» INSTRUCTIONS TO FOLLOW: Search the data for the string "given", and report each line where it is found.

» PROVIDED MATERIAL:
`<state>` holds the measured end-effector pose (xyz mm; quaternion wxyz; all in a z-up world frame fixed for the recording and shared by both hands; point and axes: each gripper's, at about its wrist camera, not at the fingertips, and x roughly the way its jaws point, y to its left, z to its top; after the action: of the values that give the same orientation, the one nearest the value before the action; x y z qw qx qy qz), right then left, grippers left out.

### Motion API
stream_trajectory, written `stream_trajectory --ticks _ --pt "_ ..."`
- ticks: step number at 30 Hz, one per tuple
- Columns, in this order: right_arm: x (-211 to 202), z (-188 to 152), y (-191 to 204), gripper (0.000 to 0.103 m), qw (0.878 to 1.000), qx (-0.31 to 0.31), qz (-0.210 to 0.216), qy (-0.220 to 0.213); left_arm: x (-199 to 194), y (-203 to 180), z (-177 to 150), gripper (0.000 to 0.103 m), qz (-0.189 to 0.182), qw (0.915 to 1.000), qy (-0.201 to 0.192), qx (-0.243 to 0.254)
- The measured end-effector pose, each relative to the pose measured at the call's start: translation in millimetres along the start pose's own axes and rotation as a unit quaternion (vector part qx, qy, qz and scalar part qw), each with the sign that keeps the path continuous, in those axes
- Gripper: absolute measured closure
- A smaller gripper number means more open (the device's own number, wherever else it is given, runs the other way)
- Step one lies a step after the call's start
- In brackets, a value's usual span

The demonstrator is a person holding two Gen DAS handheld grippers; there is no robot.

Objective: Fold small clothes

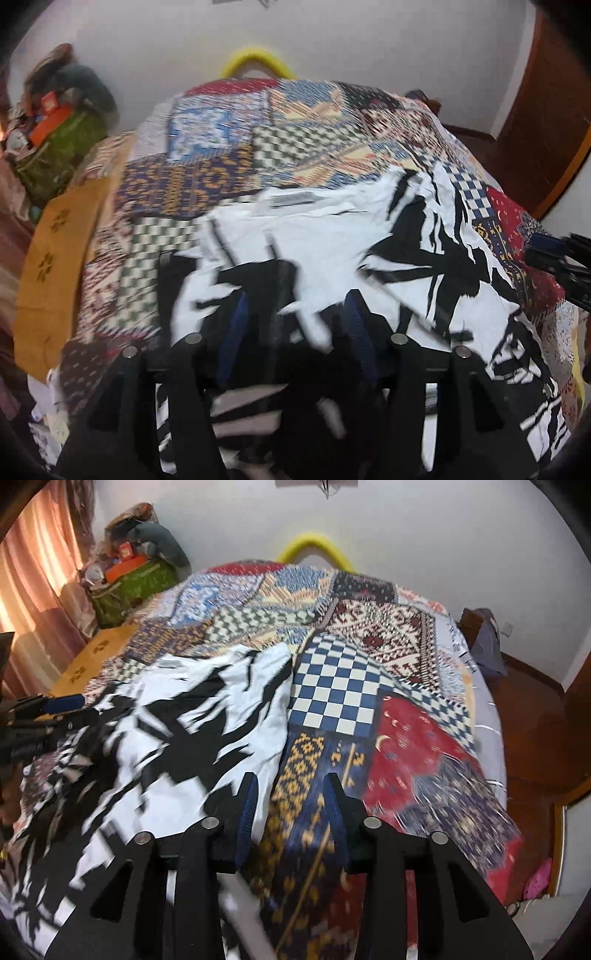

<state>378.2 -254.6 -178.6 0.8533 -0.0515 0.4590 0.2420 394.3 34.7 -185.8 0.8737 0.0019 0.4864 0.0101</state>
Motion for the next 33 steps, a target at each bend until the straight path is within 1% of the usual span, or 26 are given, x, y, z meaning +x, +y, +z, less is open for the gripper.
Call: stream_trajectory --ticks 2,5,7,8,13,14,15,19,20,23,26,29,32,33 --pt "-19.3 -6.5 3.0 0.062 1.0 -0.001 0.002 -0.01 -21.2 15.1 -8.1 0.04 0.008 0.9998 -0.011 -0.014" --pt "-47.1 -16.0 10.4 0.06 1.0 -0.003 0.007 -0.025 -48.2 33.7 -23.2 0.034 0.017 0.9992 -0.021 -0.029" --pt "-66.6 -23.9 16.4 0.054 0.999 -0.001 0.015 -0.037 -67.5 46.3 -37.6 0.031 0.021 0.9987 -0.027 -0.039" --pt "-71.7 -26.7 18.3 0.05 0.999 0.0 0.017 -0.04 -78.1 53.6 -46.8 0.029 0.024 0.9984 -0.028 -0.043" --pt "-98.5 -49.1 36.9 0.046 0.998 -0.009 0.031 -0.046 -112.0 77.9 -88.0 0.02 0.041 0.9978 -0.019 -0.049" --pt "-101.7 -55.6 39.5 0.04 0.998 -0.008 0.032 -0.045 -117.1 84.1 -99.4 0.019 0.042 0.9976 -0.014 -0.053" --pt "-104.0 -61.6 41.3 0.036 0.999 -0.007 0.031 -0.044 -118.6 88.5 -107.5 0.019 0.043 0.9975 -0.008 -0.056" --pt "-104.6 -89.8 44.5 0.035 0.999 -0.004 0.029 -0.026 -117.5 105.0 -147.1 0.019 0.048 0.9963 0.024 -0.067" --pt "-102.1 -96.8 43.3 0.035 0.999 0.0 0.027 -0.018 -114.1 109.2 -159.6 0.019 0.046 0.9958 0.038 -0.07" --pt "-86.9 -121.1 35.5 0.035 1.0 0.019 0.011 0.011 -105.8 116.4 -187.3 0.019 0.045 0.9943 0.062 -0.074" --pt "-73.0 -140.5 27.0 0.035 0.998 0.04 0.004 0.037 -93.4 121.9 -212.4 0.019 0.038 0.9913 0.091 -0.088" --pt "-59.6 -160.6 14.5 0.035 0.996 0.061 -0.001 0.059 -84.1 122.3 -227.8 0.022 0.03 0.9888 0.113 -0.092" --pt "-52.3 -175.5 3.1 0.035 0.994 0.084 0.001 0.074 -84.5 123.9 -240.3 0.023 0.016 0.987 0.116 -0.11" --pt "-48.5 -180.1 0.1 0.035 0.993 0.088 0.002 0.081 -85.4 124.2 -242.4 0.025 0.007 0.9864 0.117 -0.115"
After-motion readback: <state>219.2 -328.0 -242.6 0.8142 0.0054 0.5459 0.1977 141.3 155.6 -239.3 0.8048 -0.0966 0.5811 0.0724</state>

» SOLUTION FOR THIS TASK:
- A smaller gripper number means more open (the device's own number, wherever else it is given, runs the other way)
Motion for the next 33 steps, a target at each bend until the straight path is within 1% of the usual span, or 26 are given, x, y, z meaning +x, +y, +z, less is open for the gripper.

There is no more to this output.